Report each line of the data below in which "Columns" appears.

++++++++++

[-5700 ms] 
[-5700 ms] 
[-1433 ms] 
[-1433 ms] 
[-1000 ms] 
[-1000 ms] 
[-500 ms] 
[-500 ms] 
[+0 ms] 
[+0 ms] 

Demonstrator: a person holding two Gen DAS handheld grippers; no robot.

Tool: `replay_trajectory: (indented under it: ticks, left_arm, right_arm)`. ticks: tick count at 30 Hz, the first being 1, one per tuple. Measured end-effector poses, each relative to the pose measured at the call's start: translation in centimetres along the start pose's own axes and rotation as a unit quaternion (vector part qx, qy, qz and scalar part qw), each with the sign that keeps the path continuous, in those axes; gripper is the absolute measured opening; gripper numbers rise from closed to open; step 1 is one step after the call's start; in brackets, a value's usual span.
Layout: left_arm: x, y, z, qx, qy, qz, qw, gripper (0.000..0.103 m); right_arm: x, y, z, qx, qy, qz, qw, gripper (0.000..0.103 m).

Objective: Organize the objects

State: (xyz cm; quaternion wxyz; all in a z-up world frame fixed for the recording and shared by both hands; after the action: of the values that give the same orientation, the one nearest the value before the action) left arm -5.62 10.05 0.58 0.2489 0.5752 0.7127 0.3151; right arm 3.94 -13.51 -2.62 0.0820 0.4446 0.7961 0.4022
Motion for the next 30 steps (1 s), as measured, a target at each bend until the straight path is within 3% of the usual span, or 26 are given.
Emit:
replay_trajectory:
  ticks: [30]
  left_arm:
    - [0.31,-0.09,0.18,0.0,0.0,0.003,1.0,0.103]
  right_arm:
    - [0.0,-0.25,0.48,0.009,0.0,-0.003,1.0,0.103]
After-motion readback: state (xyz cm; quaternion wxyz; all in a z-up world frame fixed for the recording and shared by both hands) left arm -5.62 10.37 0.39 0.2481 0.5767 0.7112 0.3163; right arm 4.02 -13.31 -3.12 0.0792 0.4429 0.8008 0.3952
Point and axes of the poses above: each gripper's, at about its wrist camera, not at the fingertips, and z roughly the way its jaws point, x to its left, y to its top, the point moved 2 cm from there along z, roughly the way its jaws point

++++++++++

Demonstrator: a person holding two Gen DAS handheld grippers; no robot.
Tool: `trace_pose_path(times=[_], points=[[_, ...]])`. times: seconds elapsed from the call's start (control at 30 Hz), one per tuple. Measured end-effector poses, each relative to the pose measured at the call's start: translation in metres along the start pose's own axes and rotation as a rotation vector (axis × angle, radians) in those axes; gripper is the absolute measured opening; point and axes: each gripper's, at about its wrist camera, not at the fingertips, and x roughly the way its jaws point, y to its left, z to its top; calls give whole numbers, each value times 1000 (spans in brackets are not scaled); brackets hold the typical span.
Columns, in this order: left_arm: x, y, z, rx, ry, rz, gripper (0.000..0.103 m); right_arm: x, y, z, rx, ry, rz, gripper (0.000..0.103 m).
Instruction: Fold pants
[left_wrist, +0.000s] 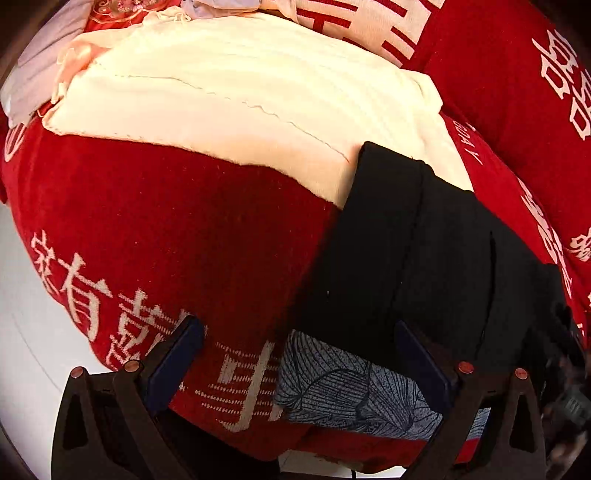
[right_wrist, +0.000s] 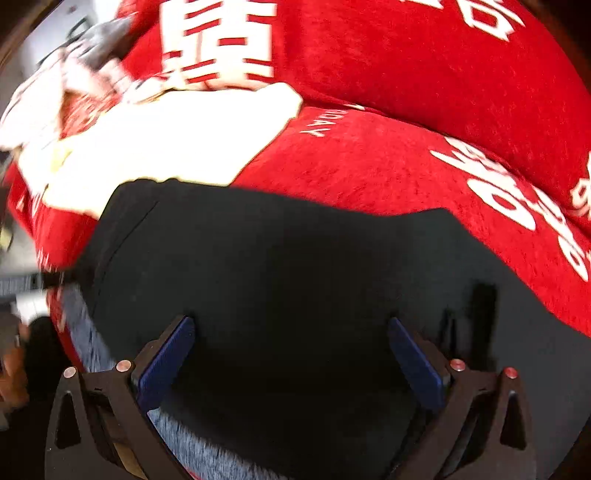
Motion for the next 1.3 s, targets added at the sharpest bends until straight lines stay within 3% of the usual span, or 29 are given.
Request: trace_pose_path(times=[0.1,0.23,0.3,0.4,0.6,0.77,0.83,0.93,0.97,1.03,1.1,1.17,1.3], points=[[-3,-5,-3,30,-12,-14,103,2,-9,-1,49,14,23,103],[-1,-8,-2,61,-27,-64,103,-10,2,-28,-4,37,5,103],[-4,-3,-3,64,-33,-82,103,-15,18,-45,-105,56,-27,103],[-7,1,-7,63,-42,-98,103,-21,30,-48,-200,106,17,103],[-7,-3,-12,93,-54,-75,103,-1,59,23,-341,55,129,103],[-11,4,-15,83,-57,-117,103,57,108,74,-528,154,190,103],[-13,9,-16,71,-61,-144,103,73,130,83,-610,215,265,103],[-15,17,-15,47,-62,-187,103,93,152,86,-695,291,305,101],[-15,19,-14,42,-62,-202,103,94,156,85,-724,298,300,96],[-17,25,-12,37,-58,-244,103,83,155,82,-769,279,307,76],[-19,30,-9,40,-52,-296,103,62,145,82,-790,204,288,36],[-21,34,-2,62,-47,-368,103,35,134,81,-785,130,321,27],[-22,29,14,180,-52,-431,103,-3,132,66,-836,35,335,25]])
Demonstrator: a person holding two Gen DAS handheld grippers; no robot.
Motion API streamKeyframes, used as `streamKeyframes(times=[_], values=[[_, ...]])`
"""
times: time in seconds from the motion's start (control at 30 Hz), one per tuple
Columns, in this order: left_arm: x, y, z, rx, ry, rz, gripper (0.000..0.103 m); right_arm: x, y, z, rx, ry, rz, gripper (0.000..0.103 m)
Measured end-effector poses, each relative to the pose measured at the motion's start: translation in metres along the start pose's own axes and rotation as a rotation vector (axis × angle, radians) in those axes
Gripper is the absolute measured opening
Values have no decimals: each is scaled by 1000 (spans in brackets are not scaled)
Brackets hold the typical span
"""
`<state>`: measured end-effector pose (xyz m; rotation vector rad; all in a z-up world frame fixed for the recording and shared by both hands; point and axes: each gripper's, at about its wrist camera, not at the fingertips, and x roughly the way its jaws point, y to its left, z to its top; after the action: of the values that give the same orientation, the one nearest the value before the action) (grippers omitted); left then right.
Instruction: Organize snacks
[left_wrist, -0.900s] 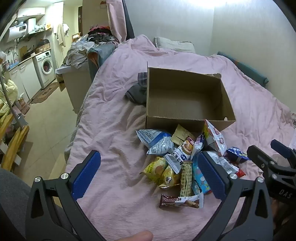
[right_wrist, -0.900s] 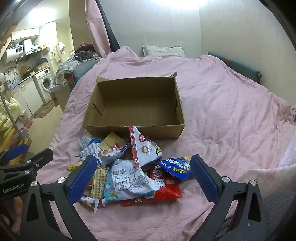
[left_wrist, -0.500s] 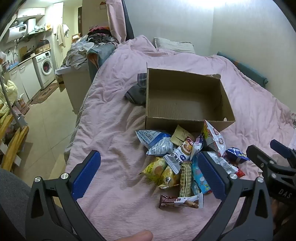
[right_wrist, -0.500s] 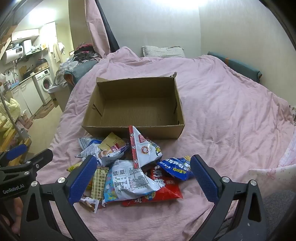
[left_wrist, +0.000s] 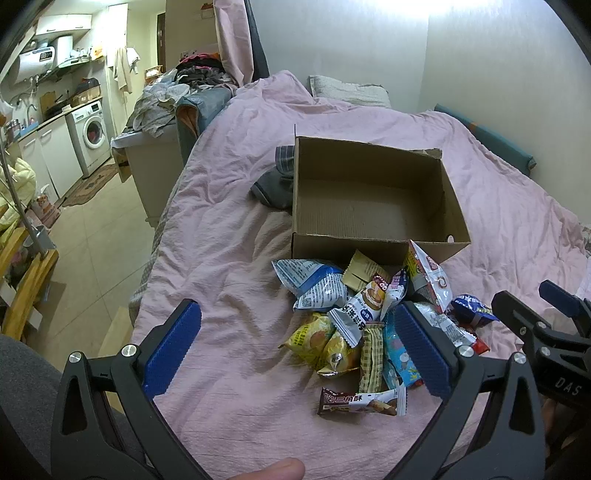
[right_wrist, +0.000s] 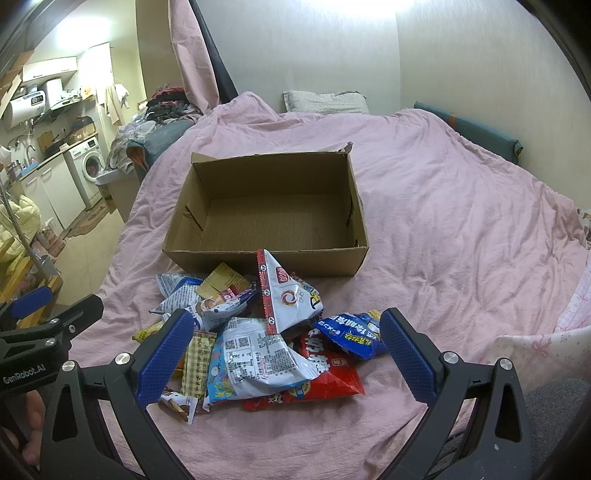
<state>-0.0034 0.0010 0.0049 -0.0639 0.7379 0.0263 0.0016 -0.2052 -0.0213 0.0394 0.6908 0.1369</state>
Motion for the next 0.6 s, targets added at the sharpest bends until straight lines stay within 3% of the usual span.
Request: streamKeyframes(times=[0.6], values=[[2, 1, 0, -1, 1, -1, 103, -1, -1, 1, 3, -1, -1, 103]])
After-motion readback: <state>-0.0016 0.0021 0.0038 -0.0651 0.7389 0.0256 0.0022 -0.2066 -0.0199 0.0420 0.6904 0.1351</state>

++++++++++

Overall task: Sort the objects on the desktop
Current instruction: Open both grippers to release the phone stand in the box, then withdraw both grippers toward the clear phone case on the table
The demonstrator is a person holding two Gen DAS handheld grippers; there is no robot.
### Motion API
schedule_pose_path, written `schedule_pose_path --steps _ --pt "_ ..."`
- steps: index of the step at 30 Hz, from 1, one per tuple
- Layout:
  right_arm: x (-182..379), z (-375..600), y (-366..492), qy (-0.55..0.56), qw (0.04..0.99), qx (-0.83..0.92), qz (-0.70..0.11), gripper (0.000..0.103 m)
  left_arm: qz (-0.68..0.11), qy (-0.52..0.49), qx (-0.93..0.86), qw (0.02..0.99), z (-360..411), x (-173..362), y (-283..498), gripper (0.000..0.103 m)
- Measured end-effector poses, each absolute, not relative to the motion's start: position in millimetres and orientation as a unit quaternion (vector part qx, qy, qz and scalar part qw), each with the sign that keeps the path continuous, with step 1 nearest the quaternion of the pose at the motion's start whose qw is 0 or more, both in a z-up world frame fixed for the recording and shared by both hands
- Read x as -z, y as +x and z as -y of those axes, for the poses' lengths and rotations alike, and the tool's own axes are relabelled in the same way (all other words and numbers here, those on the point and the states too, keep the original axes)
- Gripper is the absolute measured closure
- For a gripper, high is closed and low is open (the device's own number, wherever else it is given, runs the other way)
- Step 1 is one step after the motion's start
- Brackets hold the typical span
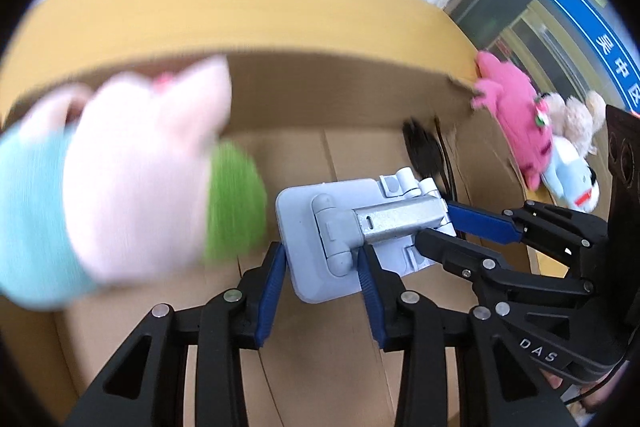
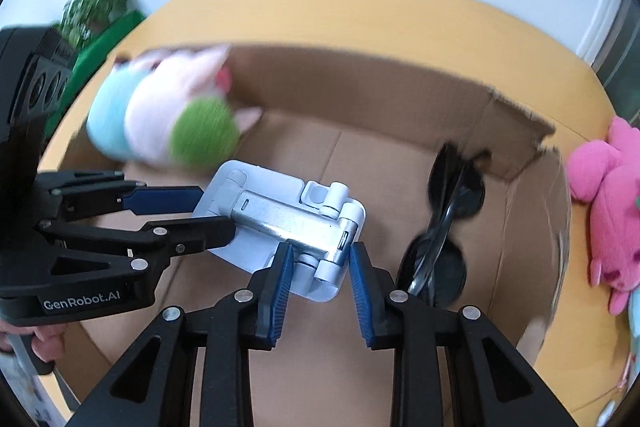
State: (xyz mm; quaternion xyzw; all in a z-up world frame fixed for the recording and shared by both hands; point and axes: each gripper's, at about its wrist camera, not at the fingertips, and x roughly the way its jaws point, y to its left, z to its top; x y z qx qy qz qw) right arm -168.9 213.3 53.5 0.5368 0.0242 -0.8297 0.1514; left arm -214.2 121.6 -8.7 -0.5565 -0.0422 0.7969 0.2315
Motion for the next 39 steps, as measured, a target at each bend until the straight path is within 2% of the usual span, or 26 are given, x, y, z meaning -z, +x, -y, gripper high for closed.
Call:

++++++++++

Exercise answer -
Columns, in this order: left_arm: x, y, z, rx, ry, rz, gripper (0.000..0.103 m); right_arm: x, y, z, rx, ry, rz, gripper (0.000..0.103 m).
Columns, in this order: left_arm: x, y, z, rx, ry, rz, gripper (0.000..0.103 m); right_arm: x, y, z, rx, ry, rz, gripper (0.000..0.103 m)

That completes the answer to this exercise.